# Required work
Look through the lines below and extract each one that contains "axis".

# Available data
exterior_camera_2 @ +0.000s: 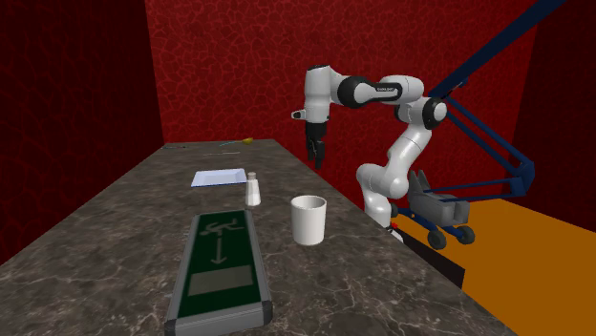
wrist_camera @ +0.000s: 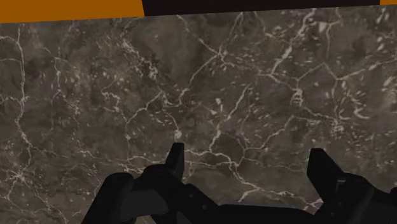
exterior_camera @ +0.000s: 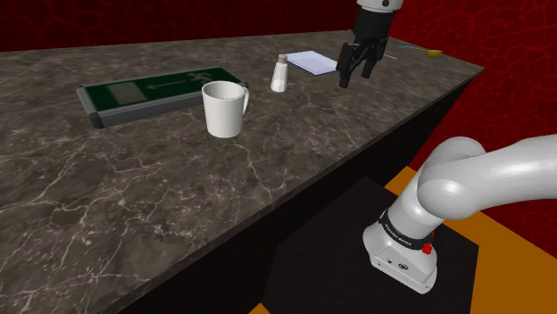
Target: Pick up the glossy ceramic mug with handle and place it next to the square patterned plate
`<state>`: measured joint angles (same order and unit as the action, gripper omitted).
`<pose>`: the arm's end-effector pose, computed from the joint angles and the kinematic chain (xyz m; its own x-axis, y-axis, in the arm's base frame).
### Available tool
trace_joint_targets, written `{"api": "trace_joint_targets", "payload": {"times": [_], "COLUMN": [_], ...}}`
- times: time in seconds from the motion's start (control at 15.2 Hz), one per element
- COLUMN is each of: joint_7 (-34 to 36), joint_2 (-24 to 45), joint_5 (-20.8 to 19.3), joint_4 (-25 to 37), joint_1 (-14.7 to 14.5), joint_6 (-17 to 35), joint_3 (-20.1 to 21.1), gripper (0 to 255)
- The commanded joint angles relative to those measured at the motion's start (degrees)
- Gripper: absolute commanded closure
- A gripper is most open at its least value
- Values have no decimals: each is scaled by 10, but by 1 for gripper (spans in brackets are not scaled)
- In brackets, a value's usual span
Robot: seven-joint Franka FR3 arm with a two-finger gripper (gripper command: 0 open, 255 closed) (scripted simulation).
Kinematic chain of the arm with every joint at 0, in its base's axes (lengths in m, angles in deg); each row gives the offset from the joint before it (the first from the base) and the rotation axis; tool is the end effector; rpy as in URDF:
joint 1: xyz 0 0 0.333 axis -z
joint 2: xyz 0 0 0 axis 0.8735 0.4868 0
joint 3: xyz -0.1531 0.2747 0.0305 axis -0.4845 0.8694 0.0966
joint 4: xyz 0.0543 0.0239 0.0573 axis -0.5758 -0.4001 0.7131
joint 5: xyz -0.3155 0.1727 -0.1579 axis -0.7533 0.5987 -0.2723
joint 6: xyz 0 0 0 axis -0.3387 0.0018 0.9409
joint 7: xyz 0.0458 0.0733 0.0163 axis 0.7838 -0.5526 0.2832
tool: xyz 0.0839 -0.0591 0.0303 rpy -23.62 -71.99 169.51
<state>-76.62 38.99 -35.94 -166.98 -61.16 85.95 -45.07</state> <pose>0.3028 -0.0047 0.5822 0.9879 -0.1547 -0.0083 -0.1528 -0.9817 0.1133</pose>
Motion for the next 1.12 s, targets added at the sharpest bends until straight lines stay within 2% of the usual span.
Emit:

# Written answer
`<pose>`: the arm's end-effector pose, computed from the joint angles and the kinematic chain (xyz m; its own x-axis, y-axis, in the arm's base frame).
Kinematic chain of the arm with every joint at 0, in its base's axes (lengths in m, angles in deg); each row gives the offset from the joint before it (the first from the base) and the rotation axis; tool is the end effector; rpy as in URDF:
joint 1: xyz 0 0 0.333 axis -z
joint 2: xyz 0 0 0 axis 0.8735 0.4868 0
joint 3: xyz -0.1531 0.2747 0.0305 axis -0.4845 0.8694 0.0966
joint 4: xyz 0.0543 0.0239 0.0573 axis -0.5758 -0.4001 0.7131
joint 5: xyz -0.3155 0.1727 -0.1579 axis -0.7533 0.5987 -0.2723
joint 6: xyz 0 0 0 axis -0.3387 0.0018 0.9409
joint 7: xyz 0.0458 0.0733 0.0163 axis 0.7838 -0.5526 0.2832

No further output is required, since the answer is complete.